# Cool Facebook site



## slotcarman12078 (Oct 3, 2008)

Hey guys! If you "Facebook", and you get into oddball cars, as in ambulances, hearses and limos, scope out the pix on this site. They're always adding new material... Some really cool stuff here!!



https://www.facebook.com/pages/AmbulancesLimo-and-Funeral-Cars/195331190483055

It's funny, when I thought of old ambulances, seems it was always a Caddy... Man I was missing out on a whole bunch of other makes!!


----------



## clydeomite (May 5, 2004)

Yea around town here is a 53 Packard ambulance painted pale green really takes Ugly to a new low.
Clyde-0-Mite


----------



## Ralphthe3rd (Feb 24, 2011)

Here's a Johnny Lightning Diecast I own....


----------



## 1scalevolvo (Feb 5, 2004)

Ralphthe3rd said:


> Here's a Johnny Lightning Diecast I own....

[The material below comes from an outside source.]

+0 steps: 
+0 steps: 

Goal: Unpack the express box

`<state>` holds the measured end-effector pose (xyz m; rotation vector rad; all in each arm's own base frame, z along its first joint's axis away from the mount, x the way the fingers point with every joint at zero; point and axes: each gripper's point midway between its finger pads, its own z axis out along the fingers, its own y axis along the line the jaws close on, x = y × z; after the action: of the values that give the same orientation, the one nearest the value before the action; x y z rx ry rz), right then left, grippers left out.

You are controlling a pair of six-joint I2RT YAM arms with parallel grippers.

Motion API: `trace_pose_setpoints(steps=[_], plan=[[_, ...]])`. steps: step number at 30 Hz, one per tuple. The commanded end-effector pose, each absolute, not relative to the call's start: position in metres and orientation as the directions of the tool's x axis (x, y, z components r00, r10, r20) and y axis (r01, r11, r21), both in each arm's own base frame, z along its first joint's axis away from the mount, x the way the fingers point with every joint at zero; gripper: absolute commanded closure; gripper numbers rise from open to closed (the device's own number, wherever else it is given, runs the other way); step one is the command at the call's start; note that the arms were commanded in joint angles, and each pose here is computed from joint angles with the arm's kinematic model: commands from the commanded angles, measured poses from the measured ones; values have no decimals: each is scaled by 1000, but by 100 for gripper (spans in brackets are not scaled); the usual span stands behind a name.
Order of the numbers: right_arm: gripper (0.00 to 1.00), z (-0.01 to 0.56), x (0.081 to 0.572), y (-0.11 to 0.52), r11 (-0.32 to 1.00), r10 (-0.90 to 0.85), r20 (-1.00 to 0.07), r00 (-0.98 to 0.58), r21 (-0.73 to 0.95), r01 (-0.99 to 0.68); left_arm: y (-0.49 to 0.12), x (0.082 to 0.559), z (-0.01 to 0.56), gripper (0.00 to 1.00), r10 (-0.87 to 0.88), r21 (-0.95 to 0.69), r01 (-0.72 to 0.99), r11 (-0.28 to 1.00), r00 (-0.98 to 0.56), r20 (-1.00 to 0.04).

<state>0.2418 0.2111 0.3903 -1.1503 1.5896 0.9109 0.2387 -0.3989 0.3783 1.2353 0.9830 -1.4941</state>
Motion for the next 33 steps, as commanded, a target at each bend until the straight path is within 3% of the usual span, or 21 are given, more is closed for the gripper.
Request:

That cool '41 Packard Ambulance / Hearse would look real nice on a 4 -Gear chassis once I "Translate "it into resin ! Cowabunga indeed !

Neal:dude:


----------



## crosley (Aug 20, 2010)

*cowabunga*

I thought cowabunga was that wheel standing slot car in that older slot car bible book
Bart(crosley)


----------



## slotto (Feb 9, 2010)

The competition better mooooove over!


----------



## slotto (Feb 9, 2010)

Not to step on your thread SCM but, I like to frequent http://www.hubgarage.com/ 
It's like FB for gearheads. Lots of ideas can be gleaned from there!


----------



## 22tall (Jul 28, 2002)

I wonder if the Batmobile hearse is an Australian concept car. 
Bathurst bat hearse
Get it?


----------



## Ralphthe3rd (Feb 24, 2011)

On a Sad note, I realized that before todays posting on this thread, that the last post was by our dearly departed and missed friend- Neil (aka 1scalevolvo)  I wonder if Neil ever got around to making a resin cast version of my Packard Ambulance ?


----------



## Bubba 123 (Sep 10, 2010)

slotcarman12078 said:


> Hey guys! If you "Facebook", and you get into oddball cars, as in ambulances, hearses and limos, scope out the pix on this site. They're always adding new material... Some really cool stuff here!!
> 
> 
> 
> ...


"MY" cup-o-tea :thumbsup: :freak:
TY Joe!!! :thumbsup:

Bubba 123 :thumbsup:


----------